Extreme Trends — Detection is Hard

Not long ago I posted a graph, from NOAA, of the number of billion-dollar weather/climate disasters in the U.S. since 1980.

It is adjusted for inflation, although some may argue about how that was done (using consumer price index), some may point out that it doesn’t take into account the increase in population or total value at risk, and others that it doesn’t account for improvements in building codes and protective technology. And of course, the United States is not the entire world.

Let’s set all that aside, and consider whether the data as given support claims of an increase in the number of such extreme disasters, not just total but for different classes.

To test for trends we should use something more appropriate than least-squares regression.

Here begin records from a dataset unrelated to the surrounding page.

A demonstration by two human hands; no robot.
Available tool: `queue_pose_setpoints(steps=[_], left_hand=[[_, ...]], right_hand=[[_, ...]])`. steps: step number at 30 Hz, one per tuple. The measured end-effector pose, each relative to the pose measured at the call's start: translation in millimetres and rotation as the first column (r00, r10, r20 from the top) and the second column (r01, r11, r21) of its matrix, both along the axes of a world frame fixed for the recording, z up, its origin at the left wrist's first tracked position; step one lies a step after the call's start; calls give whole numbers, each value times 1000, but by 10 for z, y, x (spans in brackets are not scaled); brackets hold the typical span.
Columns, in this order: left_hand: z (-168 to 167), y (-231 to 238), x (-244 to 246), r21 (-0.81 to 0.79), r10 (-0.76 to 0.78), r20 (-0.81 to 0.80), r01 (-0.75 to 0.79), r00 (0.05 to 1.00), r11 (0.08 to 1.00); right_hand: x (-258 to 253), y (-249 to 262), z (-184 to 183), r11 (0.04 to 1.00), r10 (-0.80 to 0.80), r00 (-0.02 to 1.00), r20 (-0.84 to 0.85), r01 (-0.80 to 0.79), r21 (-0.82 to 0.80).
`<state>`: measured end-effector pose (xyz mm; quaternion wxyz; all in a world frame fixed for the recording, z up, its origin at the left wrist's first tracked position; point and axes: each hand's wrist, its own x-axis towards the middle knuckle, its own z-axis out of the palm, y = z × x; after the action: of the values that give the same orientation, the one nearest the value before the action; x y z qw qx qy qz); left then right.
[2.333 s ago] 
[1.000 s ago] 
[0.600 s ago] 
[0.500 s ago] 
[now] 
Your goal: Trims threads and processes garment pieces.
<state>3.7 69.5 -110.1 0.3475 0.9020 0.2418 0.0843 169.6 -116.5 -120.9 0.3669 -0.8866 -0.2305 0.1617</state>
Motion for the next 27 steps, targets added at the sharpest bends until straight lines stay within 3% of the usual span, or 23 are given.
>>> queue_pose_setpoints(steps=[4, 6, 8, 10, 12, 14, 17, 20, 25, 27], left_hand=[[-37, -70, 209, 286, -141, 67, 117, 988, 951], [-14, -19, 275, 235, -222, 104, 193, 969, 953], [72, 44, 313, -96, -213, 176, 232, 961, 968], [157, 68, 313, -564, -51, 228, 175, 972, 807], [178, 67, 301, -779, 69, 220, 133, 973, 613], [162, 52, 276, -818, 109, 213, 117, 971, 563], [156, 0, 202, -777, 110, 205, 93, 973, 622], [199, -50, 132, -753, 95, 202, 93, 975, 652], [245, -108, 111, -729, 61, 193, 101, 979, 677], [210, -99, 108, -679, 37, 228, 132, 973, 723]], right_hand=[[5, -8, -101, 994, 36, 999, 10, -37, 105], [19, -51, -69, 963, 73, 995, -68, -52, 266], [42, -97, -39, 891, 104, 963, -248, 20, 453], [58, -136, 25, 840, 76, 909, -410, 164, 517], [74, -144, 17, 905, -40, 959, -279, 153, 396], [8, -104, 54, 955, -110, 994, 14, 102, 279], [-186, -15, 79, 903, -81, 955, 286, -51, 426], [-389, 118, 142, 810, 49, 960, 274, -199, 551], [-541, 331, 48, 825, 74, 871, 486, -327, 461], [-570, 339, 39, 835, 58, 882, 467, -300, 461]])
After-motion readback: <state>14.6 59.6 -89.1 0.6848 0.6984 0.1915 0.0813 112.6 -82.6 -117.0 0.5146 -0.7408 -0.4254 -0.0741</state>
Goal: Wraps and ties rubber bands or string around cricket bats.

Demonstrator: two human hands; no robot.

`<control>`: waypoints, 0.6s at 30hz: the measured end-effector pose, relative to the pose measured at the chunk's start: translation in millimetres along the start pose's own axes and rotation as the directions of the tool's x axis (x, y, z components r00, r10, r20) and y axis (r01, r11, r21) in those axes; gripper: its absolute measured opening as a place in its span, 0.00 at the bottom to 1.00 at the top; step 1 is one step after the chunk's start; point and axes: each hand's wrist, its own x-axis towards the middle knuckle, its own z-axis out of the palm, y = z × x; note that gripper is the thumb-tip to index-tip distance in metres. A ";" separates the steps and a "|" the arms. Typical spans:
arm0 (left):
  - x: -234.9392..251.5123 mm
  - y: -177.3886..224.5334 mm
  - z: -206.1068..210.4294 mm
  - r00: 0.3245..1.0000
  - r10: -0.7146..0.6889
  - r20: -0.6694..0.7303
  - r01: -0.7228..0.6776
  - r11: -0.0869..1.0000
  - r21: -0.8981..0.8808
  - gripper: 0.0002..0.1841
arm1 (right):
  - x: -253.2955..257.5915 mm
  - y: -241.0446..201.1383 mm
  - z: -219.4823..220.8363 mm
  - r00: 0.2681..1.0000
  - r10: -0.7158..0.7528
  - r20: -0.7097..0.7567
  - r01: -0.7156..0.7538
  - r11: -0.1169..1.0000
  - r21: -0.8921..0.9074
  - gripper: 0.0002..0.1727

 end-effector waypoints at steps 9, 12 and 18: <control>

These are counts, and if the mean number (the expected value) changes then the variance will also change, so it won’t follow the constant-variance model inherent in least squares regression. Instead we’ll use Poisson regression, which is tailor-made for the purpose. It confirms right away (and overwhelmingly) that the trend in total disasters is real and strongly “statistically significant.”


However, when we look at the counts for individual types of disaster only one of them gives a statistically significant result: severe storms:


The other types show a range of responses, but the possible error in estimated rates is just too large to draw conclusions. For instance, there’s clearly no noticeable change in the number of billion-dollar freeze events (which is why I’ve plotted the estimated trend as a dashed line rather than a solid line):


Even if the trend estimate seemed to be changing, with only 6 total events in the last 36 years we shouldn’t expect the statistics to support strong conclusions.

There might seem to be an increase in the number of billion-dollar wildfires since 1980; after all, the present estimated number per year is seven times larger than the 1980 estimate. But the uncertainty is still too large to put confidence in that conclusions.


The p-value for the trend is close to the standard 5% cutoff, but at 0.057 it doesn’t make the cut.

One might be tempted to think, therefore, that the increasing trend in total billion-dollar disasters is entirely due to the increasing trend in billion-dollar severe storms. But that’s not the case; if we tally the number of “other” billion-dollar disasters, i.e. those which do not fall into the “severe storm” category, again we see a stastically significant rise:


The salient point is that even when a trend is present, if we’re looking at rare events there may be too few for trends to reach statistical significance. This problem plagues the detection of trends in disasters, and in extreme weather generally. By definition, extreme events are rare — we won’t see very many of them, so we need data for a long time to have enough for conclusions to be reliable.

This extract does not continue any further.